Die Südwest-CDU und ihr Chef Thomas Strobl widmen dem Thema ohnehin breiten Raum. In einem Memorandum („Schöntaler Erklärung“) wird unter anderem eine Residenzpflicht und Fußfesseln für Gefährder gefordert. Diese sollen auch dann in Abschiebehaft, wenn die Herkunftsstaaten nicht mit den deutschen Behörden zusammenarbeiten. Sympathiewerbung für kriminelle Vereinigungen müsse auch wieder strafbar werden. Das könne sie alles mittragen, sagt Merkel, will aber nicht von einer „Verschärfung“ reden. Die Politik müsse auf neue Probleme eben neue Antworten finden.
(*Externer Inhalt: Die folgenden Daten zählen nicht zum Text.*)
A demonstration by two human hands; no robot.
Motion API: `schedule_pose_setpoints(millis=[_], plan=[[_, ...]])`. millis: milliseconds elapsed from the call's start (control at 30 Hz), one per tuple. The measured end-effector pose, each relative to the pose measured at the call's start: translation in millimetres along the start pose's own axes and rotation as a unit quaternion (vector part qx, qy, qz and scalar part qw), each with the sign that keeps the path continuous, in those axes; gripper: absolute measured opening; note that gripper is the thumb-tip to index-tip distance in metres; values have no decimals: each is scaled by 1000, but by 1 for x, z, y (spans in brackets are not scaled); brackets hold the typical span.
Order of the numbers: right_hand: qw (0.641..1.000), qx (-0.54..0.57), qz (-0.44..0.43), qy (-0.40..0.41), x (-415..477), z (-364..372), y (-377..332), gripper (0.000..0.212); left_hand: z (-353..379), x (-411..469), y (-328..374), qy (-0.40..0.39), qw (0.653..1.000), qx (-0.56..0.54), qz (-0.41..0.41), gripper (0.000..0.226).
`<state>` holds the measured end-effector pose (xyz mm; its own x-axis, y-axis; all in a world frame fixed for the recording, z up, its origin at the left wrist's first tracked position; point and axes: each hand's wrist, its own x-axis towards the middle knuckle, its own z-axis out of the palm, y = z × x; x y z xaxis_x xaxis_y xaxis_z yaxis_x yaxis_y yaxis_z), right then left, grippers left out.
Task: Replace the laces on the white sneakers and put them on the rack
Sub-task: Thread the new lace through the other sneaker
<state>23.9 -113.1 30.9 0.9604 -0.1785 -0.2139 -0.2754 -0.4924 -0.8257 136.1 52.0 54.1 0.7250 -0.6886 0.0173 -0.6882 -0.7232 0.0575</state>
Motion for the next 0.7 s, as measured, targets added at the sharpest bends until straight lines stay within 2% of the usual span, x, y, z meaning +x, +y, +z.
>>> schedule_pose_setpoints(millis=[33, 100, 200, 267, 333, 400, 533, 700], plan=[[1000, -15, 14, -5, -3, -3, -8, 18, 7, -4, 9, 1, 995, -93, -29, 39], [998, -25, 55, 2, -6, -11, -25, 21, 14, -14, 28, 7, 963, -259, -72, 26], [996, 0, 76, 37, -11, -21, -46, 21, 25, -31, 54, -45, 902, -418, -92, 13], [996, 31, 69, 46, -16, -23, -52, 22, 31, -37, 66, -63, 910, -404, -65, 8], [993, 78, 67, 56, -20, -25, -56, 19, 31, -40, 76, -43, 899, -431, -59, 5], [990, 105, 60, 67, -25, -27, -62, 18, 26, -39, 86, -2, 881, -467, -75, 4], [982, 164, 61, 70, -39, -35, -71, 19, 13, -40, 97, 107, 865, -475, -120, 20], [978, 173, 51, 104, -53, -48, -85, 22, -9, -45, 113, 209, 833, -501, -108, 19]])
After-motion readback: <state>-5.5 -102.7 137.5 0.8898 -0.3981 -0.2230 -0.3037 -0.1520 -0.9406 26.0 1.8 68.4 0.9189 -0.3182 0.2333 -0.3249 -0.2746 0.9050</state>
Was wird aus Griechenland?

„Drei Dinge“ will sie im Auge behalten, betont sie. Die „Rechtsordnung“ kommt dabei allerdings erst an dritter Stelle. Zuerst nennt sie Deutschlands wirtschaftliche Stärke, dann den gesellschaftlichen Zusammenhalt. Auch von „fairen Abkommen“ spricht sie und, als man sie auf den neuen US-Präsidenten anspricht, von der Notwendigkeit Regeln einzuhalten. Drinnen im Saal nahm offenbar auch das Thema Europa breiten Raum ein. Denn Merkel fürchtet die Finanzprobleme Griechenlands und den Ausstieg des IWF auch aus wahlstrategischen Gründen. Dann hätte die AfD nämlich „zwei Themen“. Der Friede von Schöntal könnte also brüchig sein.